With today's movies unapologetically moving toward the future via computer-generated effects and digital film, any movie set in the 1980s that doesn't use a lot of special effects usually seems dated. "Dallas Buyers Club" doesn't suffer in that way at all because director Jean-Marc Vallee is careful to stretch the relatively small budget enough to make everything look authentic. Anyone over the age of thirty will probably recognize at least some of the fashion and pop music that plays in the background during many of the scenes. It feels like a trip down memory lane in some ways, although this trip also has a lot of the confusion, fear, and bigotry that marked how AIDS patients were unfortunately treated in the '80s. This is about as warts-and-all as a production about this time in history can get, and it makes the movie all the more believable as a result. The thought of a homophobic, slurring bigot becoming the hero of gay men might seem very unlikely, but as told here, it is a tale that feels real.

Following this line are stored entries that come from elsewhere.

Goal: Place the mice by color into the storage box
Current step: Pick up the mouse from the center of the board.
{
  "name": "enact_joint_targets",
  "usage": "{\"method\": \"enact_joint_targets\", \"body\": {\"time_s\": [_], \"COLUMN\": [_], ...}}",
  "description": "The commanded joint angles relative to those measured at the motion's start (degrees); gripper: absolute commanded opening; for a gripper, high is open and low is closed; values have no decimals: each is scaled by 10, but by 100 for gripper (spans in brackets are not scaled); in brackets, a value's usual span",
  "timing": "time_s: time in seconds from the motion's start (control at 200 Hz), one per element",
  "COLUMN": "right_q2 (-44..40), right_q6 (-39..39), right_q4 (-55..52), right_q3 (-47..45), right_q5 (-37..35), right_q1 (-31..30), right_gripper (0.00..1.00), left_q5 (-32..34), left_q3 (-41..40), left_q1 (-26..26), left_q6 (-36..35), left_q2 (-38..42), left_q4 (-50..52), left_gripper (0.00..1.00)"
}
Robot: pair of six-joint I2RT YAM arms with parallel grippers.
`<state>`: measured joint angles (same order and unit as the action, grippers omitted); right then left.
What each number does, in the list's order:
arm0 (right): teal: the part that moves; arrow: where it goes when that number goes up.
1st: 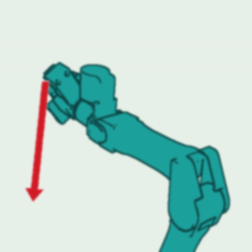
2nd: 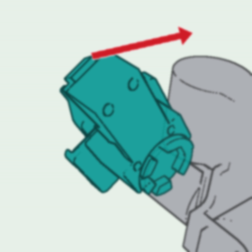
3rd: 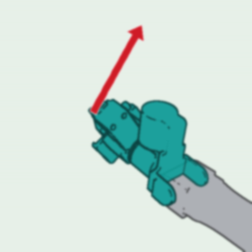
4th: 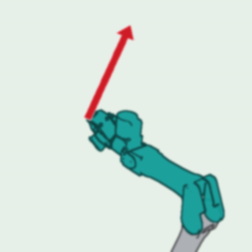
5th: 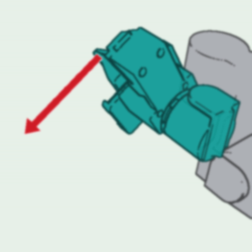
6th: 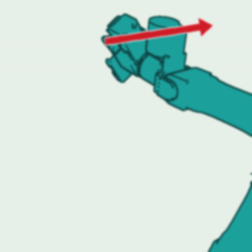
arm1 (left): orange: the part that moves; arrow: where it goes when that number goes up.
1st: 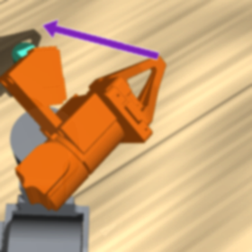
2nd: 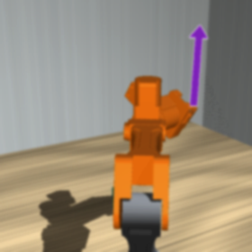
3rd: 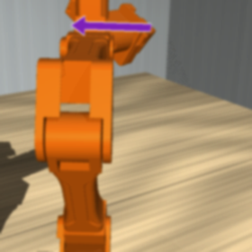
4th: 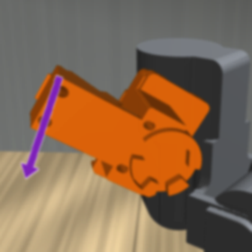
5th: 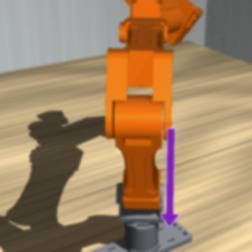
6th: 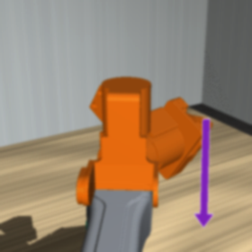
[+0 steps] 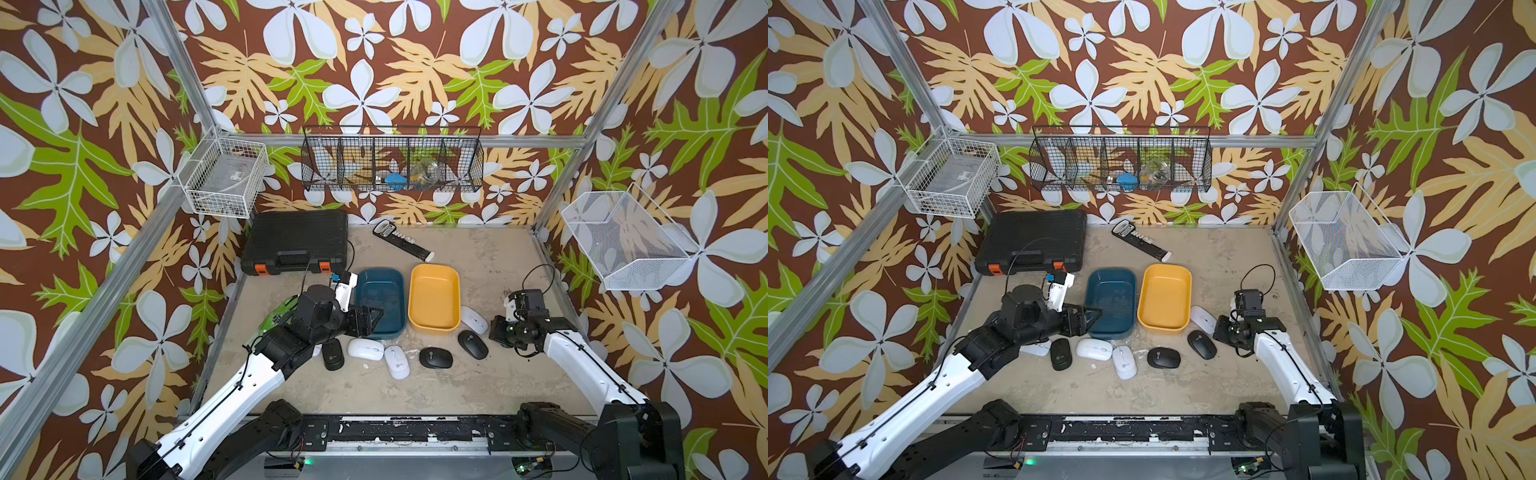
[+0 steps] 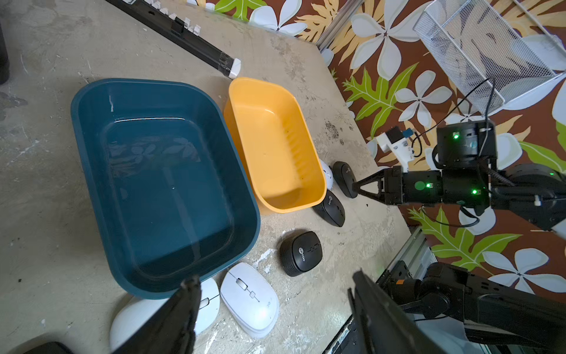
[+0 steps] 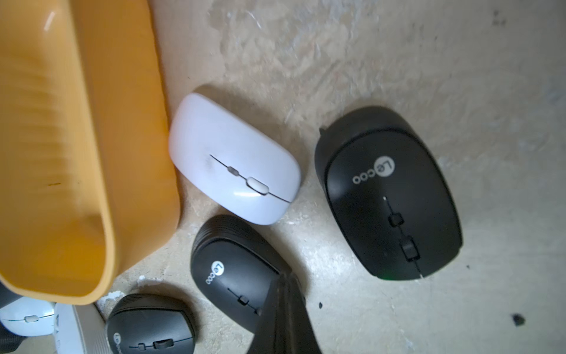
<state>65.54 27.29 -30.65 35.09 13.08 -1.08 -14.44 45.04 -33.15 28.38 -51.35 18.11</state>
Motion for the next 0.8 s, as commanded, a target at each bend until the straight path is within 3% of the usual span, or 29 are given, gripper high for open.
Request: {"method": "enact_joint_targets", "body": {"time_s": [0.0, 0.425, 0.796], "right_q2": [1, 46, 161], "right_q6": [51, 99, 57], "right_q4": [28, 98, 152], "right_q3": [-31, -50, 6], "right_q5": [-30, -125, -125], "right_q1": [0, 12, 111], "right_gripper": [0, 0, 0], "left_q5": [-6, -8, 1], "left_q3": [-3, -9, -11], "left_q1": [-1, 0, 0], "left_q6": [-10, -10, -19], "left_q2": [5, 1, 10], "left_q4": [-6, -14, -1], "left_gripper": [80, 80, 80]}}
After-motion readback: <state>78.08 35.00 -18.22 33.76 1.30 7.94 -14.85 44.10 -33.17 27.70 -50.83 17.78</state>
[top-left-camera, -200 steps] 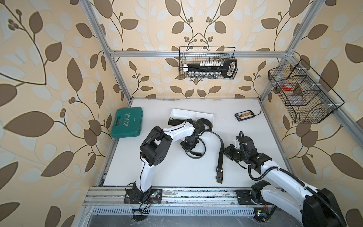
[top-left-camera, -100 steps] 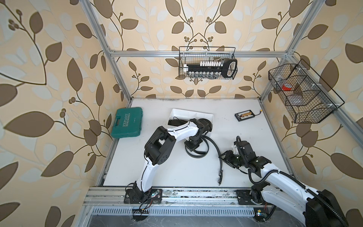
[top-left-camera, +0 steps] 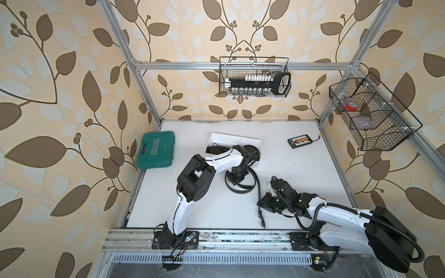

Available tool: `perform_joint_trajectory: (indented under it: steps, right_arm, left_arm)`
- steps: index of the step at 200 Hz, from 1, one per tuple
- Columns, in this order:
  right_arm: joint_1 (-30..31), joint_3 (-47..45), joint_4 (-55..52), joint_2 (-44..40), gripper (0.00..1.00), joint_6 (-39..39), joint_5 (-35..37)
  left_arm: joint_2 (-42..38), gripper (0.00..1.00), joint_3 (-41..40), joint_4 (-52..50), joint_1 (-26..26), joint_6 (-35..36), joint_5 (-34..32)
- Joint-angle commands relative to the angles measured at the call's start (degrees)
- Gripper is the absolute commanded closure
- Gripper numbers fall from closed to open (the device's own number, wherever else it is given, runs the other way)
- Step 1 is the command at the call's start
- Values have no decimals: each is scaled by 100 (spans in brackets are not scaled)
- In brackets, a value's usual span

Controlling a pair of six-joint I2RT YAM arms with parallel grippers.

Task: Place the belts into the storage roll
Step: Roll the belt at the center of the board.

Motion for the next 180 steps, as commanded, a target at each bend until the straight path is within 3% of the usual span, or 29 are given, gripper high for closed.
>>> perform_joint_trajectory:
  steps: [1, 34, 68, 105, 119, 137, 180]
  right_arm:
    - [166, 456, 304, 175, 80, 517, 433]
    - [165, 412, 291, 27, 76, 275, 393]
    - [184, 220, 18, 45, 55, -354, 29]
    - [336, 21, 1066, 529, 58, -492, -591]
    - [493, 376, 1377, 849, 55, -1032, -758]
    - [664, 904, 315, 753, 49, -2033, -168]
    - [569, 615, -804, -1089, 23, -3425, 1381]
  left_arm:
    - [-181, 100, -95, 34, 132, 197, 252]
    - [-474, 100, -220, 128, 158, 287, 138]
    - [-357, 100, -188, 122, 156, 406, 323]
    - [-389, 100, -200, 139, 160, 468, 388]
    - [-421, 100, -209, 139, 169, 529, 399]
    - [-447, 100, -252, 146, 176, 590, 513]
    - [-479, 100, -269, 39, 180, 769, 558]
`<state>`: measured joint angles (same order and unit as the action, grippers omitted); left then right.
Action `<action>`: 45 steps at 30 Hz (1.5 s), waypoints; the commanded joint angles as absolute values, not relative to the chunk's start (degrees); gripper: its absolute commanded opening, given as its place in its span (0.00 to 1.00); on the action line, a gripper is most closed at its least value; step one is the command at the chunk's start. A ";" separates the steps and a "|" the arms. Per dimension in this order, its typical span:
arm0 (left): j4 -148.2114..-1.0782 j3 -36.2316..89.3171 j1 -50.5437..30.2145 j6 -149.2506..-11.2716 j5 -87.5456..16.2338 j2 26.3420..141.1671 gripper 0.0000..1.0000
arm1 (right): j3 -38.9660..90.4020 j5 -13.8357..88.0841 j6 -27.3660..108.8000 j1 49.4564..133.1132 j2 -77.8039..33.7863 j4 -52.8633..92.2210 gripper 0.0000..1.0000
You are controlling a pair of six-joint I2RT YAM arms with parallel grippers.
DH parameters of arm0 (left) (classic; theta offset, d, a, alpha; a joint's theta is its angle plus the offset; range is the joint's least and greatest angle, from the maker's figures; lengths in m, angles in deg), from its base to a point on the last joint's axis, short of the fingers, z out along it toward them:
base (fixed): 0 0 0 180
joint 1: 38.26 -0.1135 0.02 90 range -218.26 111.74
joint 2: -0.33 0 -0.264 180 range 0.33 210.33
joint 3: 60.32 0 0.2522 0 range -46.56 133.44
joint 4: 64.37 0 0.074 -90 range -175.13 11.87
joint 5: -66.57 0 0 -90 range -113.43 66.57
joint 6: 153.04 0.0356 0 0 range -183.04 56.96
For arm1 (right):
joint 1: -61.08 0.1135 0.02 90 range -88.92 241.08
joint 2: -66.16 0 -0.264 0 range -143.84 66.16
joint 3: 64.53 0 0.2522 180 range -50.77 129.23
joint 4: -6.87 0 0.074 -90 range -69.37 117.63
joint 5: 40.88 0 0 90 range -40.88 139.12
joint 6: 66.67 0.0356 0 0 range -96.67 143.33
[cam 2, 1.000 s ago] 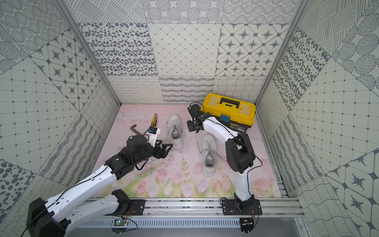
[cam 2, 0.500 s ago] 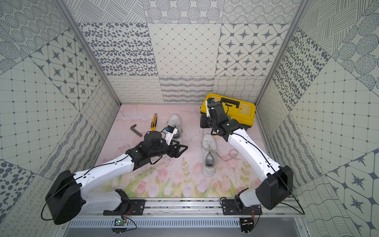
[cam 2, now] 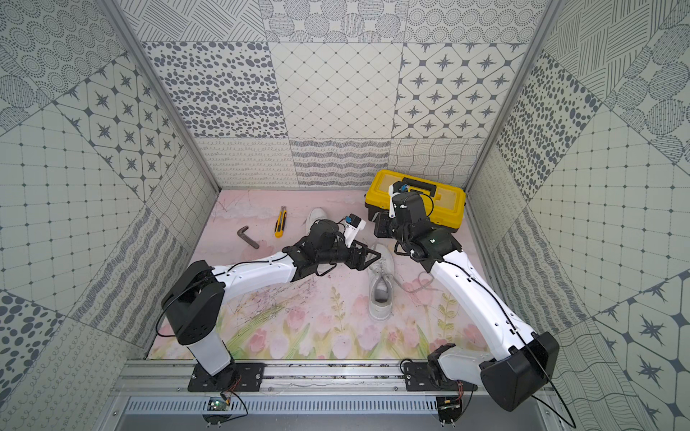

Films like this that are dramatic and quite obviously frontrunners for awards usually have some sort of soaring score to accompany them, but this is another area where Vallee doesn't go the usual route. Instead, he uses the hits of the day to really make the film feel of its time. Most of these hits are heard in car or bar scenes, where Woodruff is either debauching himself while listening to a jukebox or simply driving from place to place while listening to the radio. The fact that music is only heard as the characters hear it is a bit odd, but it really works. In fact, every risk that Vallee took to make "Dallas Buyers Club" works, which is why he will probably be on the short list of Best Director nominees once awards season begins in earnest.

Perhaps the biggest risk that Vallee took was casting McConaughey as the lead, because it goes against type in so many ways. The proud Texan has made a career out of playing leading men in romantic comedies, so his recent turn to high drama is a lovely surprise. What's even lovelier is that he seems to have pulled off every one of these high-minded characters he has recently portrayed. This is no truer than it is in "Dallas Buyers Club," for which he lost nearly thirty pounds off his already trim frame. He looks emaciated from the start, as if a swift wind might blow him over. It's a complete transformation that should earn him some very well-deserved and perhaps overdue awards-season love.